What is the product of \( \tfrac{1}{2}\times\tfrac{1}{2}\times\tfrac{1}{2}\times\tfrac{1}{2}\times\tfrac{1}{2}\times\tfrac{1}{2} \)?

-A: \( \left(\tfrac{1}{2}\right)^6=\tfrac{1}{64}.\)

How do you compute this quickly?

-A: Use exponents: multiply six identical factors gives \( (1/2)^6 \). Or halve 1 six times.

Why is it \( (1/2)^6 \) and not something else?

-A: Repeated multiplication of the same number n times equals that number to the nth power: \(a\cdot a\cdot\ldots\cdot a = a^n\).

How do you multiply fractions in general?

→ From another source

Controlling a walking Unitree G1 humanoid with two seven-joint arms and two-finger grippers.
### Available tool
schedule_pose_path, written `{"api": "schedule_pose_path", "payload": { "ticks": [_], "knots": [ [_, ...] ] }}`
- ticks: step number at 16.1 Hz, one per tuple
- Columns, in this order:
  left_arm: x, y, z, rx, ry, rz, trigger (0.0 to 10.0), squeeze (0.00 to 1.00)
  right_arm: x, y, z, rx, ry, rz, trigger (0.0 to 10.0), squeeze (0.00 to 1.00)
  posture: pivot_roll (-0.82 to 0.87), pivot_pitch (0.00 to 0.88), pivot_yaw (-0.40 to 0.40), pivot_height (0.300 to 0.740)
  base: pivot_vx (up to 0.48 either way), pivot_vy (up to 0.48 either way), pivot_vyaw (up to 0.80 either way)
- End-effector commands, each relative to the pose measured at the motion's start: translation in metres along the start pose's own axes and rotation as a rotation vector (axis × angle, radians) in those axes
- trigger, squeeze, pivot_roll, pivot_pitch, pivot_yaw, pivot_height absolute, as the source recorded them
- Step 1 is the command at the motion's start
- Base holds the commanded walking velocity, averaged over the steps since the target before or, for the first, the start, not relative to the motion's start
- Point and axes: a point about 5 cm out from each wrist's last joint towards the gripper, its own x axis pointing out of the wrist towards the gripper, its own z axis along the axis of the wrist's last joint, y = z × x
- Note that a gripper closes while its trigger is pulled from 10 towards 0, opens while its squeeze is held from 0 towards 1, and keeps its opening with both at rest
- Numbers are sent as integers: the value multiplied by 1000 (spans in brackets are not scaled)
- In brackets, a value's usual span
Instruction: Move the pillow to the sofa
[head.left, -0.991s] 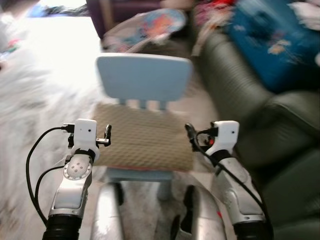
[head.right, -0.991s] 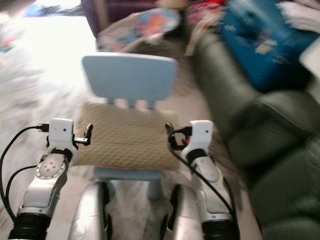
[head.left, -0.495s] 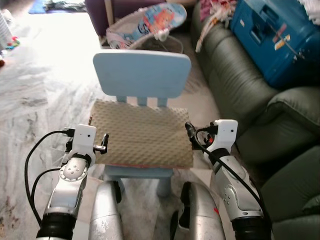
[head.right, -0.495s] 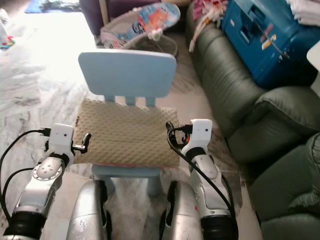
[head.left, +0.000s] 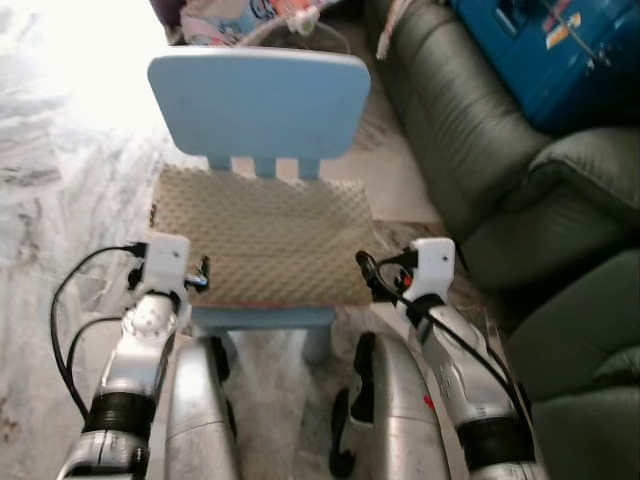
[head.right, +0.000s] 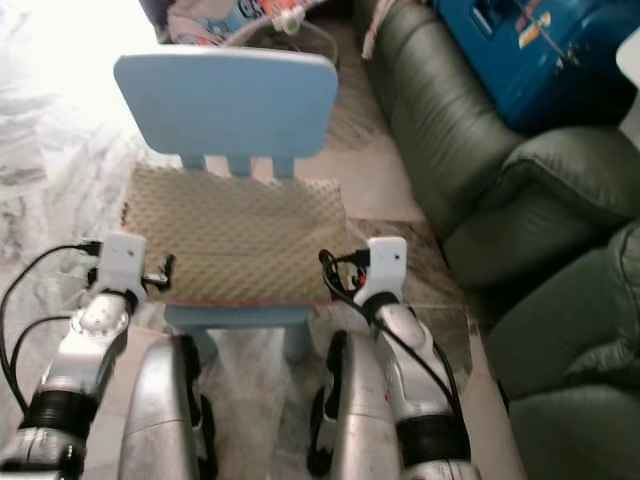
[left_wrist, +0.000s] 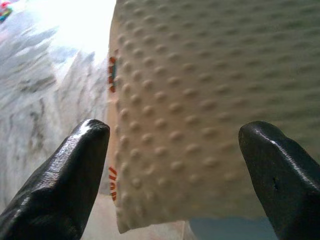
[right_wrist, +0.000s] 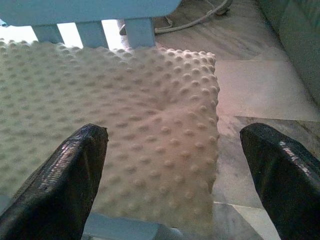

-A: Multiply numerators and denominators: \( \frac{a}{b}\cdot\frac{c}{d}=\frac{ac}{bd} \).

What is the decimal form?

-A: \( \tfrac{1}{64}=0.015625.\)

What is the percent?

-A: \(0.015625=1.5625\%\) (multiply decimal by 100).

How is this written using powers of 2?

-A: \( \left(\tfrac{1}{2}\right)^6 = 2^{-6} = \tfrac{1}{2^6}.\)

What is the reciprocal?

-A: The reciprocal is \(64\) because \( \frac{1}{1/64}=64.\)

-Any probability interpretation?

-A: Probability of getting six heads in six fair coin flips is \( (1/2)^6=\tfrac{1}{64}.\)

Show the stepwise halving.

-A: Start at 1: \(1\to\tfrac12\to\tfrac14\to\tfrac18\to\tfrac1{16}\to\tfrac1{32}\to\tfrac1{64}.\)

Common mistakes students make?

-A: -Adding denominators instead of multiplying, forgetting exponents, or simplifying incorrectly. For identical fractions use powers: \( (a/b)^n=\tfrac{a^n}{b^n}\).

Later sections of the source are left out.